| Requirement |
Copy out each line of the data that includes the string "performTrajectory".

| Supplied material |
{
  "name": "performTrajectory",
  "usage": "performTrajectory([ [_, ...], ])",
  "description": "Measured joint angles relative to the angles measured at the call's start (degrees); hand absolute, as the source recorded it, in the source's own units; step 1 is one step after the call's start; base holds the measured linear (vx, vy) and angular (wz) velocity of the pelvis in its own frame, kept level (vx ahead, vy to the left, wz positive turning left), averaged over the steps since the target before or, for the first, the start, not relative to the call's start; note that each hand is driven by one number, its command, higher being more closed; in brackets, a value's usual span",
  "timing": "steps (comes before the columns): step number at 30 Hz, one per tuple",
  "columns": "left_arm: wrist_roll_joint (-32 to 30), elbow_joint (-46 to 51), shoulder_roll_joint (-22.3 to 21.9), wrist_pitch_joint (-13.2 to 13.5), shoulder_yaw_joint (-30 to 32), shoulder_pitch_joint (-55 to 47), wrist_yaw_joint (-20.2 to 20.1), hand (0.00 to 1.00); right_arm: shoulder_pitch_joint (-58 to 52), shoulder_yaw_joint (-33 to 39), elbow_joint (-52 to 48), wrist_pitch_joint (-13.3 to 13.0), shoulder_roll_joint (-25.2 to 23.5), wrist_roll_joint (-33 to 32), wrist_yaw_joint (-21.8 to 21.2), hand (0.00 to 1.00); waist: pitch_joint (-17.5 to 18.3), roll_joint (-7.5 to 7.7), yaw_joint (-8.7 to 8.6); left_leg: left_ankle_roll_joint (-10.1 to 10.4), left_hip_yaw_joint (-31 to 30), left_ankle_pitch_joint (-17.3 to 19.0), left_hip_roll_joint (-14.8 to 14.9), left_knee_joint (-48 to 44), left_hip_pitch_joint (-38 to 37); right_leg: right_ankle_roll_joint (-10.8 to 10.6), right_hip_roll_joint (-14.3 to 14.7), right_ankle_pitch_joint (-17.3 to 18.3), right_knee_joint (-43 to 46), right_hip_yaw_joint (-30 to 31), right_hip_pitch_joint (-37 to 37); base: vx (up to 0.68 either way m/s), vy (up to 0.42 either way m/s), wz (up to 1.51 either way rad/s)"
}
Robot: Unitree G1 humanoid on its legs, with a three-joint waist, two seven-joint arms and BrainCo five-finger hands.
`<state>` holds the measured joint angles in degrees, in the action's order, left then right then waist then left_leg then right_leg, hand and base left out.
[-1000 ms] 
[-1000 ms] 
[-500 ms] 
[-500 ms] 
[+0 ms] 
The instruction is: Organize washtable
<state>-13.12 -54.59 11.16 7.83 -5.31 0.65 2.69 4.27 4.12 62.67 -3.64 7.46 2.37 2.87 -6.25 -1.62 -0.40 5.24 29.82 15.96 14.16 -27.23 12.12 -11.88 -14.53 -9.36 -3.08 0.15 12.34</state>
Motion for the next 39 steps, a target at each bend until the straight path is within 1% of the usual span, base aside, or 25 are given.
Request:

| Written answer |
  "name": "performTrajectory",
  "usage": "performTrajectory([ [_, ...], ])",

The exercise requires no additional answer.